When it Comes to Pesticides, Birds are Sitting Ducks

Ingestion is probably the most common way that birds are exposed to pesticides. Birds can swallow the pesticide directly, such as when a bird mistakes a pesticide granule for a seed, or indirectly, by consuming contaminated prey. They may also ingest pesticide residues off feathers while preening, or they may drink or bathe in tainted water. Pesticides can also be absorbed through the skin, or inhaled when pesticides are applied aerially.

Pesticides can also affect birds indirectly by either reducing the amount of available food or altering habitat.

Birds that eat insects are literally at a loss when insecticides cause a drop in the number of insect prey available, especially when they have young to feed. The breeding season of many birds has evolved to coincide with peaks of insect abundance. Unfortunately for them, peaks in insect abundance also mean peaks in insecticide use.
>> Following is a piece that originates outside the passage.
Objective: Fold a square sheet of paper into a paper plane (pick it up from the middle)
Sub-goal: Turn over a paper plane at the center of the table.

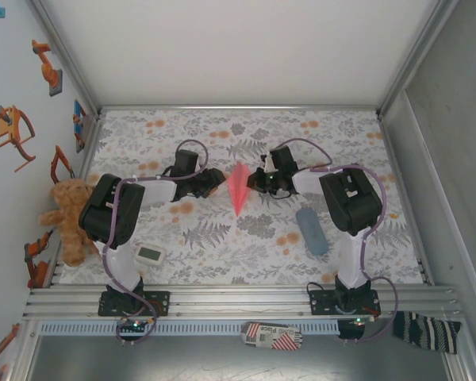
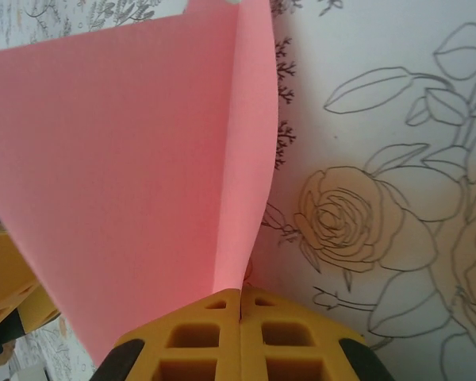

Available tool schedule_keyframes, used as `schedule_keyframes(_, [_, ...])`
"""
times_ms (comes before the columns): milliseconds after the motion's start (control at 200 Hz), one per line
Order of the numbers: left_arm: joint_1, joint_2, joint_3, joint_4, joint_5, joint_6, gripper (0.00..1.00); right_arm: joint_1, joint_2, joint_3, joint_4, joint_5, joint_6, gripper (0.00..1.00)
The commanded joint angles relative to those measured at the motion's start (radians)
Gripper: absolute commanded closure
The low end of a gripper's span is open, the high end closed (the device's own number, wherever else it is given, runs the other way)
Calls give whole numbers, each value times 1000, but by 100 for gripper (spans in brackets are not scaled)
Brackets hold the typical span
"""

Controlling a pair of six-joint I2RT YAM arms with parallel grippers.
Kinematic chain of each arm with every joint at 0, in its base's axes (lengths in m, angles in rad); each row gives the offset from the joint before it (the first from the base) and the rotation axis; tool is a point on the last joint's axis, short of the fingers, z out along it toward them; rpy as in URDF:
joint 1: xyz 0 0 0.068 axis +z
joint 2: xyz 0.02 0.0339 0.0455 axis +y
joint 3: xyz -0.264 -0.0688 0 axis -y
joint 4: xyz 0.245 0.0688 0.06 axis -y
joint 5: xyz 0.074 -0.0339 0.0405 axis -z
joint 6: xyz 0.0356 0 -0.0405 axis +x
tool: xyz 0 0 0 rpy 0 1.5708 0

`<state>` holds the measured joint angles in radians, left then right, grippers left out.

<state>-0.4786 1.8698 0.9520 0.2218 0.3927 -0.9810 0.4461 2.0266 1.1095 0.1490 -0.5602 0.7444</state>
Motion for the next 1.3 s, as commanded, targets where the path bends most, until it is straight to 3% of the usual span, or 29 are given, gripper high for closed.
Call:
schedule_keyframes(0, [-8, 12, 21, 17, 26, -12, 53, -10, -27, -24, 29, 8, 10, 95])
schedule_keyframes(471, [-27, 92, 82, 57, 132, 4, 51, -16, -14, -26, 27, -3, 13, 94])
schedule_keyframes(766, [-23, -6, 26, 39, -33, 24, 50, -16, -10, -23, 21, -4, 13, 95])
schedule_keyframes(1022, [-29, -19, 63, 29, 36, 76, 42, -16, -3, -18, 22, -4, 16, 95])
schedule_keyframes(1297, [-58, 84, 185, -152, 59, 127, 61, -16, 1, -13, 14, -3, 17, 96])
Herbicides, too, can lead to decreases in insect availability by eliminating weeds on which insects live– a chain of events responsible for sharp declines of Grey Partridges Perdix perdix in the United Kingdom. The food supply of birds that eat the seeds of weeds can also be reduced by herbicides. In Britain, Linnets Carduelis cannabina, a type of seed-eating finch, have gone from being a rather common bird on agricultural lands to an extremely rare one due to this type of indirect herbicide effect.

Another way that herbicides can harm birds is by reducing the amount of plant cover available for predator avoidance and nest concealment. For example, herbicides have been used extensively in the western United States to convert sagebrush habitat into cattle pastures. This loss of sagebrush has caused declines in Brewer’s Sparrows Spizella breweri, which require the cover provided by the plant for nesting.